Conservation. I would love to cultivate and propagate rare plants in my terrariums. Terrariums were originally created by the Victorians to keep plants from perish in the dry, cool conditions of England. With our forests dwindling worldwide, I would love to collect and propagate endangered plants. I think doing this as both an art form and conservation effort could help further inform the public on the importance of the medicinal, cultural, and ecological importance of many endangered and yet discovered plants.
I have worked on advertisements for Clinique. I have had terrariums at Clic Gallery in New York City. The majority of my terrariums end up in private homes, offices, and businesses. I work mostly with interior designers and architects. I have been featured in Newsweek, People StyleWatch, The Financial Times, and numerous other publications, blogs and show houses.
What are your views on contemporary art scene?
I love when artist use banal and unexpected materials in new and interesting ways… PVC pipes, found objects, junk, etc.
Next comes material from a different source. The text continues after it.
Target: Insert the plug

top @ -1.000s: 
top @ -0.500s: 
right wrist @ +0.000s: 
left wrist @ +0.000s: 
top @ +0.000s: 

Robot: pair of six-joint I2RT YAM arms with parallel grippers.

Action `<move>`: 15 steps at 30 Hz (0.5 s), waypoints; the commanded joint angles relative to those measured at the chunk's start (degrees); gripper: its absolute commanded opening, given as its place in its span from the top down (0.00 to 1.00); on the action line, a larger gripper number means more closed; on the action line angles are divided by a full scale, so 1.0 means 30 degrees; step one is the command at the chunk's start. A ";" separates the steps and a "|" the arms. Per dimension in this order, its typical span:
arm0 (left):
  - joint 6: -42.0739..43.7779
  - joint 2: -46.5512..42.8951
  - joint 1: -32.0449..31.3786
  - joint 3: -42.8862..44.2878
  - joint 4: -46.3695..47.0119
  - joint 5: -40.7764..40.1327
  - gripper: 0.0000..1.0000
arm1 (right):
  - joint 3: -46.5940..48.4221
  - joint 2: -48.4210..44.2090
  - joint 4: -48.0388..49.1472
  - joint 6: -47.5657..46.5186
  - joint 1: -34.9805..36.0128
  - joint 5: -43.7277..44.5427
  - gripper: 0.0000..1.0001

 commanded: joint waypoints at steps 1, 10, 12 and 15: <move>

I love that art is no longer limited to paint and sculpture. I’m really in love with the idea that we constantly have to question “What is art?” I was at an Oscar Murillo exhibit that was a working chocolate factory (along with factory workers) the artist had transplanted from Colombia. The workers get to visit a city they never would have visited; visitors are encouraged to share the chocolate with people they meet throughout New York and discuss their experience on the artist’s website. It was a social experiment involving people from all walks of life connecting all of us. A message I can relate to in my art. Nature as a common denominator. Murillo sold boxes of marshmallow covered chocolates for thousands of dollars. Is it art? Who am I to say? The chocolate was delicious, free, unlimited, available to bring home… so, I’m inclined to say “Yes!”
I have been researching self-sufficient aquariums that have the same natural, minimal beauty as my terrariums. They will have to be simple, modern, and pristine. There are many more variables to consider when working with aquariums. I don’t want to use any mechanicals to filter out animal waste; create oxygen for animals; and nitrogen for plants. I want to create a balanced and self-sufficient ecosystem where little to no human interference is necessary. This is an extremely challenge. Sunlight, food, nitrogen, oxygen, bacteria, algae, nitrites, etc. are critical to an aquarium’s survival. I want to create an aquatic ecosystem that is stunning, elegant, and pristine.
Tell us about your sources of inspiration and motivation:
I am mostly inspired by nature. I love hiking and being outdoors. My goal is to create the truest representation of nature in my work. I’m always visiting art blogs and design websites. Living in New York City, I have and take advantage of access to art galleries and museums.